* Data *
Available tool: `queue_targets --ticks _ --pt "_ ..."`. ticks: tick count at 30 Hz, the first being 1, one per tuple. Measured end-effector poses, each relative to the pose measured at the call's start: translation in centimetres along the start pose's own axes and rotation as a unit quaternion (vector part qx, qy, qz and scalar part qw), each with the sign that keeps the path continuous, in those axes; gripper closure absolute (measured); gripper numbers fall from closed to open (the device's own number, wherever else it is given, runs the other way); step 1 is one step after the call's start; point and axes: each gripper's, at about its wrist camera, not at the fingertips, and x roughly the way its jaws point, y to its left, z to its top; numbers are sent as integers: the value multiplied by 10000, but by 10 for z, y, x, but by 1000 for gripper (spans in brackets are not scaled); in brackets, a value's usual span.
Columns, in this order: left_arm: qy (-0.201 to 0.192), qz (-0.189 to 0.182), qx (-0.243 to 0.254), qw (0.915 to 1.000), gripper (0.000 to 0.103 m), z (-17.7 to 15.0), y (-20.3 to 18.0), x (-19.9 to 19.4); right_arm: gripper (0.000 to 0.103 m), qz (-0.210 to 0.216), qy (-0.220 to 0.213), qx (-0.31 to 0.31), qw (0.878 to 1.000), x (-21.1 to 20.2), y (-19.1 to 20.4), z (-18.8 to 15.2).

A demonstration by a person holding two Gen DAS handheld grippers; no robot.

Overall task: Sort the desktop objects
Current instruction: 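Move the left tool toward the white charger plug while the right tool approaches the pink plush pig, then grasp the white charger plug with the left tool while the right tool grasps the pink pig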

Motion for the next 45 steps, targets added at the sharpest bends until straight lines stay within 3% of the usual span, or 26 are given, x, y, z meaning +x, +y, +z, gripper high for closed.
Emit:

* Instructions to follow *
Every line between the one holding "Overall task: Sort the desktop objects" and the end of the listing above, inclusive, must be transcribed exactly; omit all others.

* Finished exercise *
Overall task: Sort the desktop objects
Current instruction: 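Move the left tool toward the white charger plug while the right tool approaches the pink plush pig, then grasp the white charger plug with the left tool while the right tool grasps the pink pig
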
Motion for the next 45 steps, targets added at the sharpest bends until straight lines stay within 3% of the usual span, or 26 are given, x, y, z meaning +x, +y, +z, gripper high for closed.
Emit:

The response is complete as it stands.